MONTREAL (AFP) - Le gouvernement canadien a rétabli, vendredi, les renvois d'immigrants illégaux algériens vers leur pays d'origine, après les avoir suspendus pendant cinq ans compte tenu de la situation politique qui régnait dans cet Etat.

Cette décision, qui survient au lendemain d'une visite du Premier ministre canadien Jean Chrétien en Algérie, a été confirmée par le ministère de l'Immigration dans un communiqué, après avoir été révélée par le quotidien montréalais La Presse. La levée du moratoire sur ces expulsions "reflète les conclusions de notre évaluation selon lesquelles les citoyens algériens ne courent aucun risque en étant renvoyés dans leur pays", a affirmé le ministre Denis Coderre.

Depuis mars 1997, Ottawa s'abstenait, pour des raisons humanitaires, d'expulser des Algériens, qui s'étaient vu refuser une demande d'asile politique au Canada. Ce moratoire avait permis à des individus comme Ahmed Ressam et Mokhtar Haouari, condamnés aux Etats-Unis pour un complot avorté contre l'aéroport de Los Angeles à la veille de l'an 2000, de rester au Canada, malgré le rejet de leur demande du statut de réfugié.

Ottawa conservait néanmoins la possibilité de déroger au moratoire dans les cas de personnes susceptibles de représenter un danger à la sécurité de l'Etat. En revanche, beaucoup de Canadiens d'origine algérienne ne pouvaient recevoir régulièrement la visite de leurs parents restés en Algérie, Ottawa ayant tendance à leur refuser un visa de touriste, de crainte qu'ils ne demandent à leur tour le statut de réfugié en mettant les pieds au Canada.

"Avec la fin du moratoire, les vrais réfugiés pourront rester.
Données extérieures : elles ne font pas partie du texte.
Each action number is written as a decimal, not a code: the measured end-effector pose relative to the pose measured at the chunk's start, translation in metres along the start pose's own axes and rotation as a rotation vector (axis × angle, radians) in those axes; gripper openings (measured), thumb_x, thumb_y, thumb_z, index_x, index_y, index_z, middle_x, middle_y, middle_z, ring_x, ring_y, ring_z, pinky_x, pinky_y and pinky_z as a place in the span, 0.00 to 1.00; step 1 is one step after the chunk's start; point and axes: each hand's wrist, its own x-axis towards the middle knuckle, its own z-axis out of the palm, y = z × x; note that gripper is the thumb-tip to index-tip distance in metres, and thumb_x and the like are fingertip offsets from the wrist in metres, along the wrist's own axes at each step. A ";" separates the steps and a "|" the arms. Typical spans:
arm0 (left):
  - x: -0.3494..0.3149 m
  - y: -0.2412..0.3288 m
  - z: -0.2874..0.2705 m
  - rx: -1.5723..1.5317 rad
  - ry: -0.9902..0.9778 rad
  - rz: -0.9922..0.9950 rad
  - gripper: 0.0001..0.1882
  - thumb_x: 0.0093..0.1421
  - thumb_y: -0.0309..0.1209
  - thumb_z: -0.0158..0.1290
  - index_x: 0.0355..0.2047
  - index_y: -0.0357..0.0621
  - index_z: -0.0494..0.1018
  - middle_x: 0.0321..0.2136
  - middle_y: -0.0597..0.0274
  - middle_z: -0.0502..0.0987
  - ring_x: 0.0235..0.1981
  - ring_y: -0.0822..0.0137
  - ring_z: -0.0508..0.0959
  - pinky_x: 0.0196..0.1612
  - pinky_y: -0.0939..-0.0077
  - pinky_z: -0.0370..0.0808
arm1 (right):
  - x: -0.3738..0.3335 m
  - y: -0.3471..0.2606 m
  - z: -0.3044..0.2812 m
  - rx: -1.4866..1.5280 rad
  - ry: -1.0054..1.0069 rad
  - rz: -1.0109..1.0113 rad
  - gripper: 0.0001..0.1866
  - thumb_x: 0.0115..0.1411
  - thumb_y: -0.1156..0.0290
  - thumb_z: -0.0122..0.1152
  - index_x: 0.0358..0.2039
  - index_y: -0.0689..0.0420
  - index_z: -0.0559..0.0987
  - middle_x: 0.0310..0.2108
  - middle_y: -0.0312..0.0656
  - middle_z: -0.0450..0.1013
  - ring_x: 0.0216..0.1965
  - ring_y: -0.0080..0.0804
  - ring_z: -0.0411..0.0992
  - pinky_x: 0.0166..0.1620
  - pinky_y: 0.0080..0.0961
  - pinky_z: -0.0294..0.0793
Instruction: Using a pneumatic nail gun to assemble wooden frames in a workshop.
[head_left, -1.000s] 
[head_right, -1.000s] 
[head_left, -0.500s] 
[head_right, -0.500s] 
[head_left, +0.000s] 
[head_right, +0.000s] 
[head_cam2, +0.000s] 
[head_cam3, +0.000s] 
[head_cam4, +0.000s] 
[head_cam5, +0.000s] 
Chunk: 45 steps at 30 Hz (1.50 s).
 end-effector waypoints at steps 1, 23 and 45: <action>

Les autres, ceux qui essaient de déjouer le système, seront renvoyés", a déclaré à La Presse un haut responsable gouvernemental ayant requis l'anonymat. Le ministère soutient que "cette décision n'aura pas pour conséquence des renvois par milliers mais visera ceux qui auront épuisé toutes les voies d'appel".

Des organisations d'aide aux immigrants pensent plutôt le contraire. "Beaucoup, beaucoup de monde" pourrait être renvoyé vers l'Algérie, a estimé Rivka Augensfeld, qui préside à Montréal la Table de concertation d'aide aux réfugiés. Cette association regroupe quelque cent trente organisations humanitaires, religieuses et syndicales.

Mme Augensfeld "ne croit pas" que cette décision soit liée aux attentats terroristes du 11 septembre aux Etats-Unis, soulignant que le processus en vue de la levée du moratoire avait été enclenché bien avant cette date. Selon elle, Ottawa serait d'ailleurs sur le point de lever des moratoires semblables concernant les ressortissants du Rwanda et du Burundi.

"Les gouvernements n'aiment pas les moratoires, a-t-elle déclaré, c'est quelque chose qu'ils font rarement et seulement lorsqu'il n'y pas d'autre choix". "C'est grave", a-t-elle estimé car, selon elle, le ministère de l'immigration n'a pas les effectifs pour "gérer comme il faut tout ce qui va arriver si on lève le moratoire", et ce alors qu'une nouvelle loi plus stricte sur l'immigration doit entrer en vigueur en juin.